Posted by Tom Settel on Tuesday, 7 July, 2009

Imagine storing 10,000 standard-definition movies on one disc. Sound impossible?

Not to a team of Australian researchers. The team recently published a report in the journal Nature in which it details its development of a five-dimensional storage medium that promises to store up 10 terabytes on a single disc.

Peter Zijlstra, James W.M. Chon, and MinGu of the Swinburne University of Technology found a way to combine addressing data using wavelength, polarization, and three spatial dimensions, creating the so-called five dimensions of addressable space. The approach allows for a storage density of a terabit of information in just a cubic centimetre of space.

Mixing and matching different methods of addressing data has been tried using individual methods, the researchers said. In fact, writing data to a three-dimensional storage medium has been one of the hallmarks of holographic storage. But for five dimensional storage, the team projected information into the material using different colour wavelengths. Additional information was then added by polarizing the light, first at a fixed orientation and then by rotating the filter 90 degrees. Data was read using a technique called longitudinal SPR mediated 2-photon luminescence.

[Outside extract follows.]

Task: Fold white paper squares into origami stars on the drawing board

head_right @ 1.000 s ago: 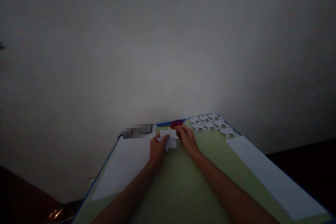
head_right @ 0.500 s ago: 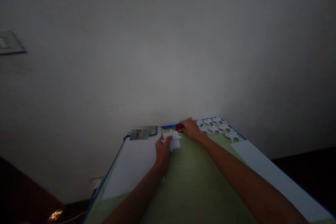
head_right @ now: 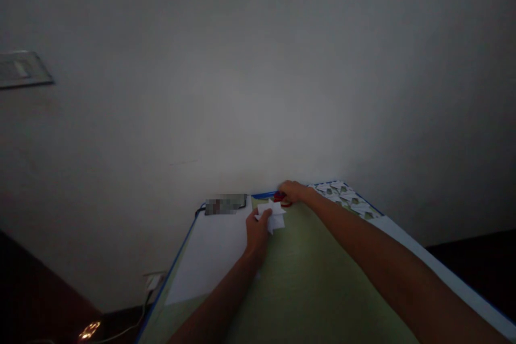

It’s difficult to say, however, how easily a solution like this might be moved into production, since the medium used to store the information is a network of gold nano-rods. “The major hurdle is the lack of a suitable recording medium that is extremely selective in the domains of wavelength and polarization,” the researchers wrote in an abstract. Nonetheless, companies such as Samsung have already expressed interest.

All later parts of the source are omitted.